力のある男性なら、ドライバーで女子プロよりも飛ぶ人はいるかもしれない。しかし、地面の上にあるボールを、アイアンでしっかりスピンをかけながらキャリーを出すのは至難の業だ。賞金ランクトップを走る小祝さくらは、“スイングマシーン”と呼ばれる精度の高いアイアンショットでバーディチャンスを量産してきた。そんな小祝が、ゴルフ雑誌ALBAの取材に応じ、しっかり球を押し込めるインパクトについて話している。

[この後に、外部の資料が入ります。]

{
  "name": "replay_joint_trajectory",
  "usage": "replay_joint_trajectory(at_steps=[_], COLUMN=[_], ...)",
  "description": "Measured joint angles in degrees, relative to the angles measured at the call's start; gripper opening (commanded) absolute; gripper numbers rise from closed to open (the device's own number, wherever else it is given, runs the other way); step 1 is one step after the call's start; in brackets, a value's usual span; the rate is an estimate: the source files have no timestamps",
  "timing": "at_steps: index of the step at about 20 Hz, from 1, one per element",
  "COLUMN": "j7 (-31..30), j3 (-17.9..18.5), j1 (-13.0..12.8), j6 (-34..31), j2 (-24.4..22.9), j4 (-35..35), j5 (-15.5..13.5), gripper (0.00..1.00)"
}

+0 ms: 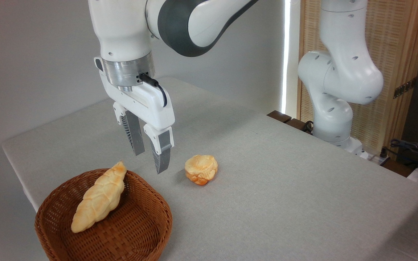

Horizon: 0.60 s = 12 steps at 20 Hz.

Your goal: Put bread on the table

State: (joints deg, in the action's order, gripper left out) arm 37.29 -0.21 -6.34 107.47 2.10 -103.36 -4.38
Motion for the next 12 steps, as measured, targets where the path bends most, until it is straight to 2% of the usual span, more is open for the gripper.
replay_joint_trajectory(at_steps=[8,12], j7=[0.0,-2.6], j3=[-0.2,-0.2], j1=[0.0,-0.1], j6=[0.0,2.4], j2=[0.2,0.7], j4=[0.0,0.0], j5=[-0.1,-2.9], gripper=[1.00,1.00])
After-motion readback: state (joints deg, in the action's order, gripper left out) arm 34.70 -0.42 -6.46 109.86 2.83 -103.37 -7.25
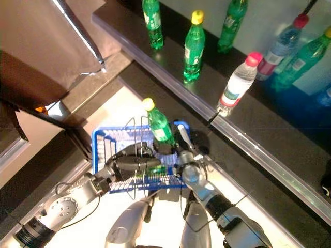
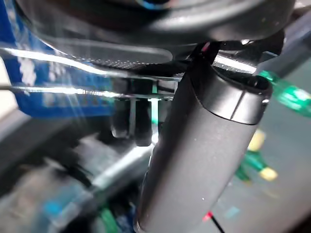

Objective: Pick up the drink and place into the basket.

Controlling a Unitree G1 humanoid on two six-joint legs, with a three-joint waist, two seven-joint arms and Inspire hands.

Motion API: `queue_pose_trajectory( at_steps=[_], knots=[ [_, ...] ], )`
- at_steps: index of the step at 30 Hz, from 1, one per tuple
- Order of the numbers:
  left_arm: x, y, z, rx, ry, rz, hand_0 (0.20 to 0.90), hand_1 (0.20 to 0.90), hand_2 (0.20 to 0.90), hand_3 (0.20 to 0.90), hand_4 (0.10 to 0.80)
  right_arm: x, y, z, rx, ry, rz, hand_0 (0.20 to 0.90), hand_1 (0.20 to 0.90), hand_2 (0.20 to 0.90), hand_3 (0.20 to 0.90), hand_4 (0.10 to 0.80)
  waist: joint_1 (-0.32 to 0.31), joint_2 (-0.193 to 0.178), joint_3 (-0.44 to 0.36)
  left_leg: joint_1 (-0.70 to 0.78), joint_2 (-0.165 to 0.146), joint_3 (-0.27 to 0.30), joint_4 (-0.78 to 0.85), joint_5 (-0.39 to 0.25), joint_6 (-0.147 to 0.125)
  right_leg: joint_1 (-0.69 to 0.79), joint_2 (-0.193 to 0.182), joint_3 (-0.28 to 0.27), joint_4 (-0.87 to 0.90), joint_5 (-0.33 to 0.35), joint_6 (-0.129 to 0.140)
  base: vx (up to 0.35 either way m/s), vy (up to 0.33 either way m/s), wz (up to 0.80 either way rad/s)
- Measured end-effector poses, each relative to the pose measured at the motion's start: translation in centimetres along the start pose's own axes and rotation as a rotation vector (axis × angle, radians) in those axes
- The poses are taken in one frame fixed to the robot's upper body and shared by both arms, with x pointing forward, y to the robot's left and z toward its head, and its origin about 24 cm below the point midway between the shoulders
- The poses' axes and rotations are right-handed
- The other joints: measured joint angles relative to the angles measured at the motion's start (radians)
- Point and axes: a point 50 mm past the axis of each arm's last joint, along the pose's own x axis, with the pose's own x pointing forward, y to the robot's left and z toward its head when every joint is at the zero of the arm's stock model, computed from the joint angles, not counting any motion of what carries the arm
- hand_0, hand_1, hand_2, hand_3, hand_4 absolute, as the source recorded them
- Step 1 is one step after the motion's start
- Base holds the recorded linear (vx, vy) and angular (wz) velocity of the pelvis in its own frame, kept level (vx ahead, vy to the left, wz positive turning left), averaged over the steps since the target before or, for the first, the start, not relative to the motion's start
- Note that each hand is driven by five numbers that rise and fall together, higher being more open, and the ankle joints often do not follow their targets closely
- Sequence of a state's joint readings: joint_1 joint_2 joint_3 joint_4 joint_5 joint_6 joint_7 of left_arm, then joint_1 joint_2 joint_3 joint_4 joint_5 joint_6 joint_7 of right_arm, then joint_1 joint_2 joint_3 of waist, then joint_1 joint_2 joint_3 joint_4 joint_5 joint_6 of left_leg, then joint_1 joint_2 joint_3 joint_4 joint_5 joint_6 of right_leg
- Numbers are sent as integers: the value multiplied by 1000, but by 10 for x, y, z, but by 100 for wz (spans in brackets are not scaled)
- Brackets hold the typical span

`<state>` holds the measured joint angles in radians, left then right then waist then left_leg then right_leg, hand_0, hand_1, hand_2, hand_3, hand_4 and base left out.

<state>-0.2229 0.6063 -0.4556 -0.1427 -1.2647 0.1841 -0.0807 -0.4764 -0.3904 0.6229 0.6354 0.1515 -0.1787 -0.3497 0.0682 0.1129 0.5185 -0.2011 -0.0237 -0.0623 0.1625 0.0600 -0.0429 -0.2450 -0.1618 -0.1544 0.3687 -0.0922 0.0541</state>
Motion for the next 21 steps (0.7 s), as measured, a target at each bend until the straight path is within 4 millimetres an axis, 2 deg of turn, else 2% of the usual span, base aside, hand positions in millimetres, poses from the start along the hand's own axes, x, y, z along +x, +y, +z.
queue_pose_trajectory(
  at_steps=[4, 9, 11, 17, 21],
  knots=[
    [14, -15, 7, -10, -51, -95, 300, 300, 300, 200, 100, -3, 12, -12, 90, 81, 20, 300, 300, 300, 200, 100, -13, 9, 9, -15, 4, 5, -1, 2, -1, -18, 4, 0, 1, 4, 4, -23, 9, -3],
    [19, -20, 18, 14, -96, -118, 300, 300, 300, 200, 100, 4, 8, -5, 459, 106, -118, 300, 300, 300, 200, 100, -16, 15, 14, -25, 7, 23, -4, 2, 0, -28, 4, -1, 3, 2, 3, 0, 0, 0],
    [22, -22, 24, 26, -120, -131, 300, 300, 300, 200, 100, 6, 4, 0, 521, 80, -164, 300, 300, 300, 200, 100, -14, 15, 14, -31, 6, 24, -4, 3, 1, -35, 3, 0, 6, 1, 3, 0, 0, 0],
    [27, -28, 28, 24, -138, -156, 300, 300, 300, 200, 100, 15, -3, 13, 529, 28, -177, 300, 300, 300, 200, 100, -16, 15, 14, -30, 7, 25, -3, 3, 1, -40, 3, 1, 15, -4, 1, 11, -2, 0],
    [31, -33, 27, -61, -143, -186, 300, 300, 300, 200, 100, 19, 0, 14, 505, 48, -129, 300, 300, 300, 200, 100, -16, 15, 14, -30, 7, 25, -1, 3, 1, -40, 2, 1, 19, -5, 0, 29, -5, 0]
  ],
)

弾道計測器『トラックマン』で小祝の7番アイアンのデータを見てみると、入射角は4度のダウンブロー、スピン量は6817回転、キャリーは150.9ヤードとなっている。一般的に入射角は2〜5度、スピン量は番手×1000回転(7番なので7000回転)が理想といわれる。小祝はほぼ理想的なアイアンショットを打っていると言っていい。
小祝がアイアンショットで意識していることは、「極端に上から打ち込まないこと」だという。
「緩やかなダウンブローでヘッドを入れて、最下点の手前でボールをとらえると、強く球を押し込めます。インパクトでは手元が先行するハンドファーストの形でロフトを立てると、スピンがかかってボールが上がるんです」
アイアンではダウンブローにヘッドを入れるのが鉄則。かといって打ち込みすぎると、ボールを強く押し込むことはできない。実際に小祝のアイアンショットのターフ跡を見てみると、薄く長く芝が削れていることがわかる。これこそが精度の高いアイアンショットが打てた証拠。上から打ち込みすぎると、左向きの短いターフ跡となる。
一般ゴルファーにおいては、上から打ち込みすぎる人よりもクラブが下から入ってロフトが寝てしまう人が多いだろう。いわゆる“すくい打ち”のミスで、ダフリも出やすい。うまく当たっても、スピンの少ない弱々しい球になるため、特に風がアゲインストのときは、まったく距離が出ない。小祝はしっかり球を押し込むために、左手の甲の向きを意識しているという。
「インパクトで気を付けているのは、左手甲が上を向かないこと。上を向いてしまうとダフりやすくなるし、球がつかまらないからです。イメージとしては、左手甲を背面に向けて振り抜く感じ。そうするとロフトが立ったインパクトになります」
ポイントは左ワキを締めて、左手リードでスイングすることだ。「上体と両腕が一体化して振れるので、左手甲を背面に向けて振りやすくなります」と小祝は教えてくれた。それでも球を押し込めない人は、短く握るといい。「指2、3本分短く持つと、両ワキを締めてボールに近く立てるので、体で押し込みやすくなります」。
今年の国内女子ツアーは8試合を終えて、小祝が2勝で稲見萌寧が4勝と、ほぼどちらかが勝つ状況が続いている。どちらもアイアンの名手でツアー屈指の精度を誇る。女子プロたちの魅せるドライバーも気になるが、勝てるアイアンにも注目したい。